> _Task objective_: Answer with a number only: how many lines of the data contain "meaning"?

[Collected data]

^^^^^^^^

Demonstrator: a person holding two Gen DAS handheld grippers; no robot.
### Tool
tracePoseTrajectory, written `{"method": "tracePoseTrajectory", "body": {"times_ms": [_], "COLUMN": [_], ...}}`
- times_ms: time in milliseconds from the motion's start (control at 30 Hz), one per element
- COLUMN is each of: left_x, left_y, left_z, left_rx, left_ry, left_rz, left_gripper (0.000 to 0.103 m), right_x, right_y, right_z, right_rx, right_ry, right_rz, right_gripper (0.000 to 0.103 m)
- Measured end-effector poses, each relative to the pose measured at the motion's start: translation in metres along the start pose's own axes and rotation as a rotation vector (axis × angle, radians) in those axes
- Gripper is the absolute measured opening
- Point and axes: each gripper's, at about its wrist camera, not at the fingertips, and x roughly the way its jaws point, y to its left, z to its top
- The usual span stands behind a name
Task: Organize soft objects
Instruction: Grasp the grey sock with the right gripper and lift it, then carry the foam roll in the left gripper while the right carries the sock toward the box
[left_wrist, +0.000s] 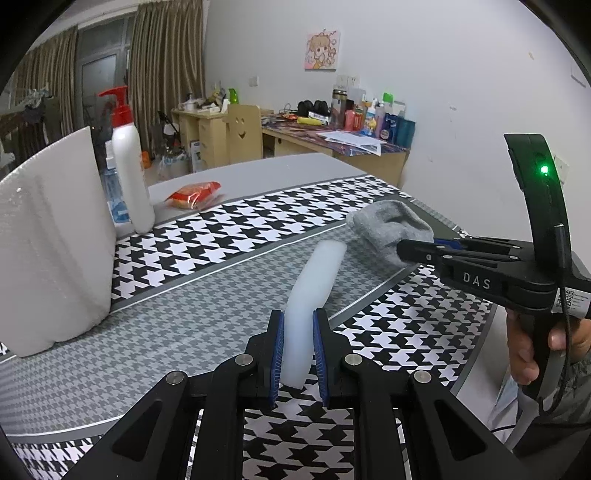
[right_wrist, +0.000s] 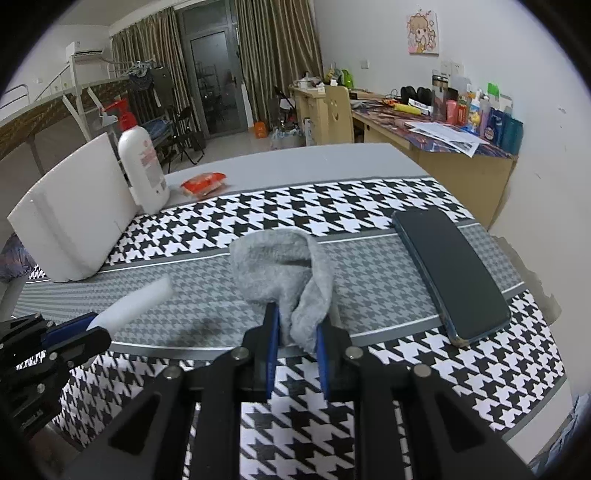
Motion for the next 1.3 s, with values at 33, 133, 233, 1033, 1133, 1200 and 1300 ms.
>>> {"method": "tracePoseTrajectory", "body": {"times_ms": [33,133,233,1033,1133,1200,1300], "left_x": [-0.002,-0.007,-0.012,-0.060,-0.064,-0.067,-0.070], "left_y": [0.000,0.001,0.003,0.029,0.031,0.033,0.036], "left_z": [0.000,-0.001,-0.001,-0.009,-0.009,-0.010,-0.010], "left_rx": [-0.001,-0.001,-0.004,0.006,0.010,0.011,0.009], "left_ry": [-0.003,-0.010,-0.021,-0.092,-0.099,-0.106,-0.111], "left_rz": [0.001,0.005,0.010,0.062,0.066,0.066,0.068], "left_gripper": [0.017,0.017,0.017,0.017,0.017,0.017,0.017], "right_x": [-0.001,-0.007,-0.013,-0.043,-0.045,-0.047,-0.049], "right_y": [0.001,0.005,0.008,0.053,0.058,0.062,0.068], "right_z": [0.000,0.000,0.000,-0.003,-0.003,-0.003,-0.002], "right_rx": [-0.002,-0.014,-0.016,-0.034,-0.034,-0.036,-0.043], "right_ry": [-0.001,-0.015,-0.027,-0.120,-0.130,-0.137,-0.145], "right_rz": [0.000,0.006,0.011,0.063,0.068,0.071,0.073], "right_gripper": [0.022,0.022,0.022,0.022,0.022,0.022,0.022]}}
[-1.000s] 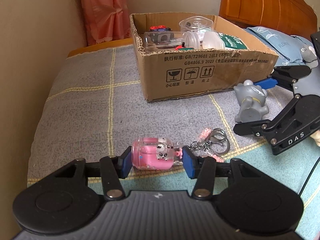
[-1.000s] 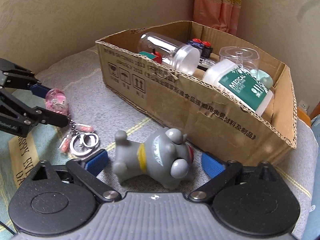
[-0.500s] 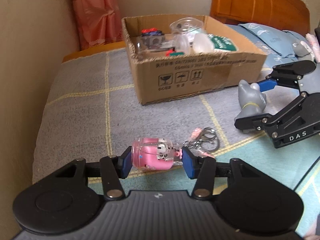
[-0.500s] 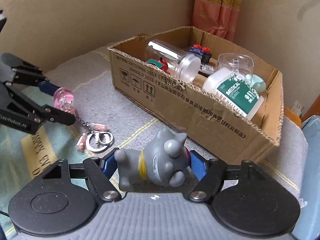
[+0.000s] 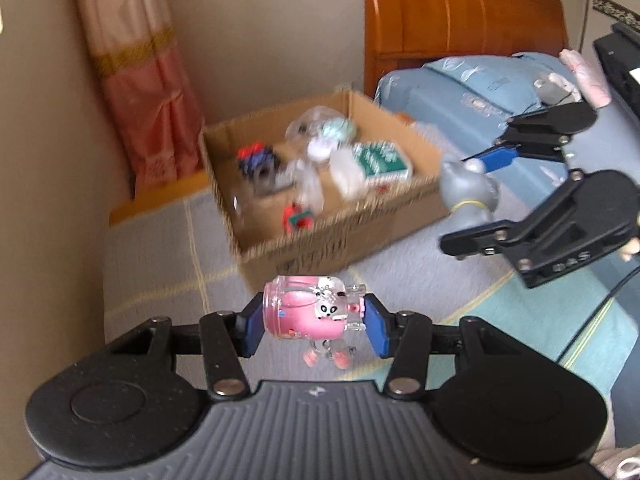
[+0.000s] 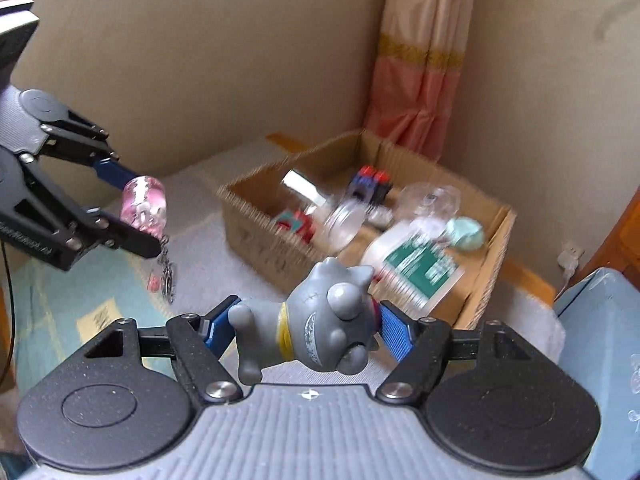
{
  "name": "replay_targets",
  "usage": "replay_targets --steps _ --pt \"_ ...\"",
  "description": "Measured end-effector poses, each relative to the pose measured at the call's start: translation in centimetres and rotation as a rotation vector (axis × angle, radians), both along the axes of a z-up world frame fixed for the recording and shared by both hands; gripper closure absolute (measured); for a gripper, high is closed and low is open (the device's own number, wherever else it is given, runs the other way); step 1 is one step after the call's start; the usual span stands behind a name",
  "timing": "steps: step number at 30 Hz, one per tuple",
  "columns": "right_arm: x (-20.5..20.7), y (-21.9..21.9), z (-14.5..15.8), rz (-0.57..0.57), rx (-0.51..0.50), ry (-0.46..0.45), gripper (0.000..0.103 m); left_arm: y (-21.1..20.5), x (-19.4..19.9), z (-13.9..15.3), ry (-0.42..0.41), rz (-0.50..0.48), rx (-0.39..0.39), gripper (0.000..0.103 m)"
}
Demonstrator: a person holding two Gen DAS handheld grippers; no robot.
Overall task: Organize rigid objects
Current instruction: 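Carry the pink charm and grey cat into the box and release both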
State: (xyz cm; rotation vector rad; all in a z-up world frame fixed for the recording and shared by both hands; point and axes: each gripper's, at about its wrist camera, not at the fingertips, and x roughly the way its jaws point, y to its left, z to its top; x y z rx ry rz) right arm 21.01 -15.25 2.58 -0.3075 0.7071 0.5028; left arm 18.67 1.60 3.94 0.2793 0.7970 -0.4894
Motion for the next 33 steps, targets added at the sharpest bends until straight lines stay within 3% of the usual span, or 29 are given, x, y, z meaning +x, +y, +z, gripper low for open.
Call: replay_targets --steps 6,11,16,17,19,21,23,25,28,33 --pt "3.8 -0.6 1.6 -0.073 0.038 -0.015 0.025 -1.6 2.4 4.8 -0.072 -0.039 -0.025 0.054" --pt "7.5 -0.8 1.6 -0.117 0.074 0.023 0.025 -3.7 6.9 6.8 -0.114 -0.032 -0.017 0.054" --pt "9.7 -0.5 1.0 -0.138 0.118 0.046 0.022 -5.3 12.0 5.7 -0.097 0.020 0.014 0.054" --pt "9.8 -0.6 0.9 -0.140 0.131 0.049 0.020 -5.5 12.9 5.2 -0.090 0.033 0.021 0.054" --pt "9.6 -0.7 1.0 -0.153 0.143 0.039 0.003 -5.5 14.4 4.1 -0.074 0.063 0.030 0.054" --pt "9.0 -0.9 1.2 -0.168 0.145 0.026 0.000 -5.3 15.5 2.8 -0.042 0.085 0.026 0.053" --pt "8.5 -1.2 1.2 -0.186 0.151 0.040 0.000 -4.8 15.8 2.0 -0.028 0.111 0.006 0.040" --pt "7.9 -1.4 1.3 -0.230 0.143 0.049 0.000 -4.4 15.2 1.6 -0.064 0.123 0.005 0.013" --pt "6.6 -1.7 1.6 -0.294 0.117 0.060 0.000 -4.2 12.7 1.9 -0.160 0.129 0.033 0.010" --pt "4.2 -1.3 1.6 -0.490 0.026 0.078 0.000 -3.2 7.4 2.3 -0.162 0.188 0.001 0.005"
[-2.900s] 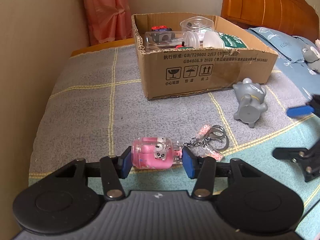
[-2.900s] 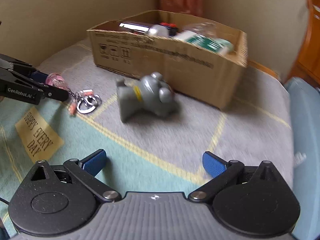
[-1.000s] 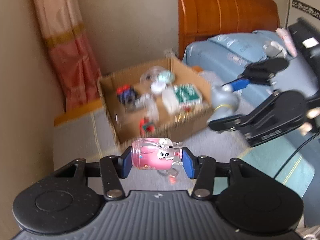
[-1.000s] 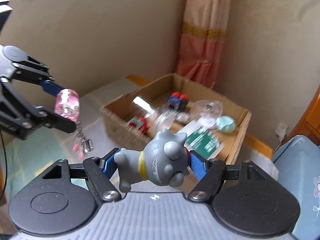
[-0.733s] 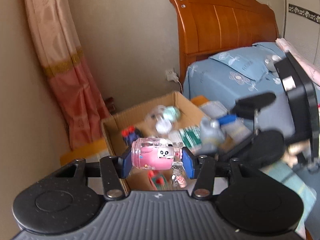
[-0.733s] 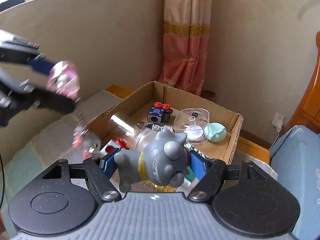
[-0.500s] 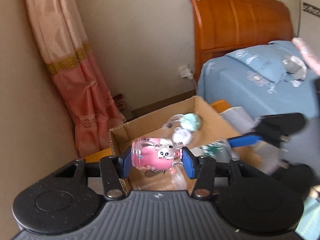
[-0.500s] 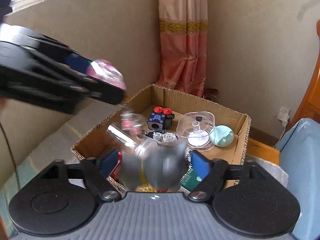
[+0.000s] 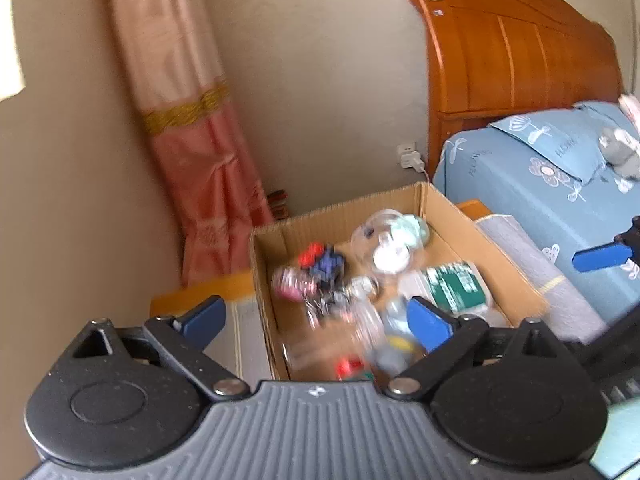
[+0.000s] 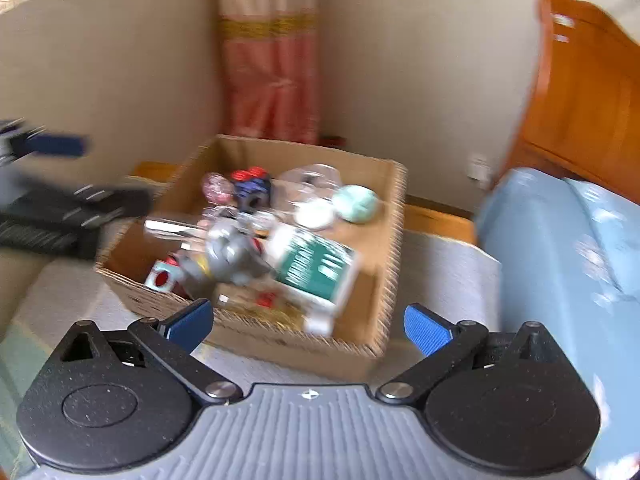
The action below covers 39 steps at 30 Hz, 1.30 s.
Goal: Organize rigid objects
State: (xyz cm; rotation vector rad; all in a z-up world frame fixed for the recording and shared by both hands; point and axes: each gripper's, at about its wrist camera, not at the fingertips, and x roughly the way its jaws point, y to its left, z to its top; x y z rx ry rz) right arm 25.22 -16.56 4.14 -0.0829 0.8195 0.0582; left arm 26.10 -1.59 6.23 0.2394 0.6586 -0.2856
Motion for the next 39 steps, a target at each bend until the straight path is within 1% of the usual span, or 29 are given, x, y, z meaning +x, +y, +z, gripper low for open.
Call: replay_targets --steps 3,6,11,14,17,22,27,39 --pt "-2.0 0.3 -0.2 -0.060 -0.014 0.012 0.000 0.4 -3.1 -0.4 0.016 0.056 -0.017 0.005" --pt "-4.2 0.9 -0.2 -0.105 -0.028 0.006 0.000 0.7 -5.3 -0.6 0.023 0.113 -0.012 0.005" --pt "-7.4 0.9 0.3 -0.163 -0.006 -0.005 0.000 1.4 -7.7 -0.8 0.081 0.160 -0.036 0.005" --pt "-8.8 0.7 0.9 -0.187 0.006 -0.023 0.000 1.6 -8.9 -0.6 0.091 0.184 -0.044 0.005" --pt "-9.5 0.8 1.4 -0.194 -0.003 -0.038 0.000 1.8 -9.7 -0.2 0.091 0.205 -0.042 0.005" --pt "-10.2 1.0 1.7 -0.192 0.011 -0.051 0.000 1.4 -10.6 0.1 0.087 0.211 -0.044 0.005" --pt "-10.4 1.1 1.9 -0.190 0.008 -0.059 0.000 0.9 -10.9 0.3 0.076 0.220 -0.029 0.005" --pt "-10.9 1.0 2.3 -0.193 0.018 -0.078 0.000 0.6 -11.3 0.8 0.061 0.223 -0.026 0.005"
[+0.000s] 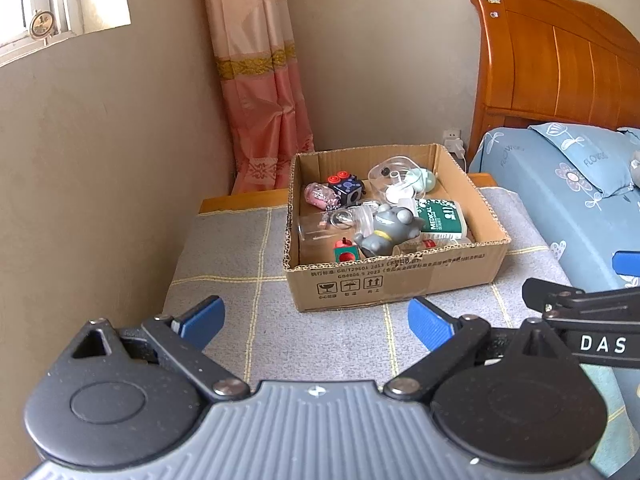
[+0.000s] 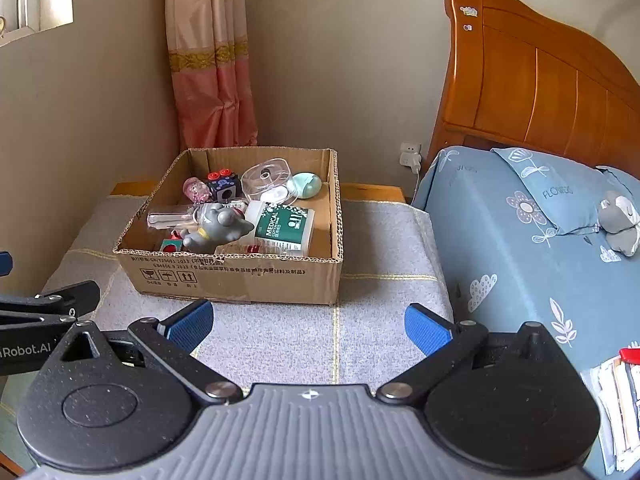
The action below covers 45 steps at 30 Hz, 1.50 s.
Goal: Organize rigid objects
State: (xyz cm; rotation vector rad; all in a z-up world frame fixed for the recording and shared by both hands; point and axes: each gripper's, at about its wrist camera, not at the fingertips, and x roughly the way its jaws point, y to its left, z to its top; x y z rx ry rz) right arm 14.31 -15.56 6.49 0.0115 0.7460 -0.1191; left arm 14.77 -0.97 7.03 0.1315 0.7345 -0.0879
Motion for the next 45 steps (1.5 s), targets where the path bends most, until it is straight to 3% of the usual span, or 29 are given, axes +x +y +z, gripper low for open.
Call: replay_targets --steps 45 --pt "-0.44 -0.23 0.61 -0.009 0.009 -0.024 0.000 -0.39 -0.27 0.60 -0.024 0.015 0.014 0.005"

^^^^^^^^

> _Task solution_: 2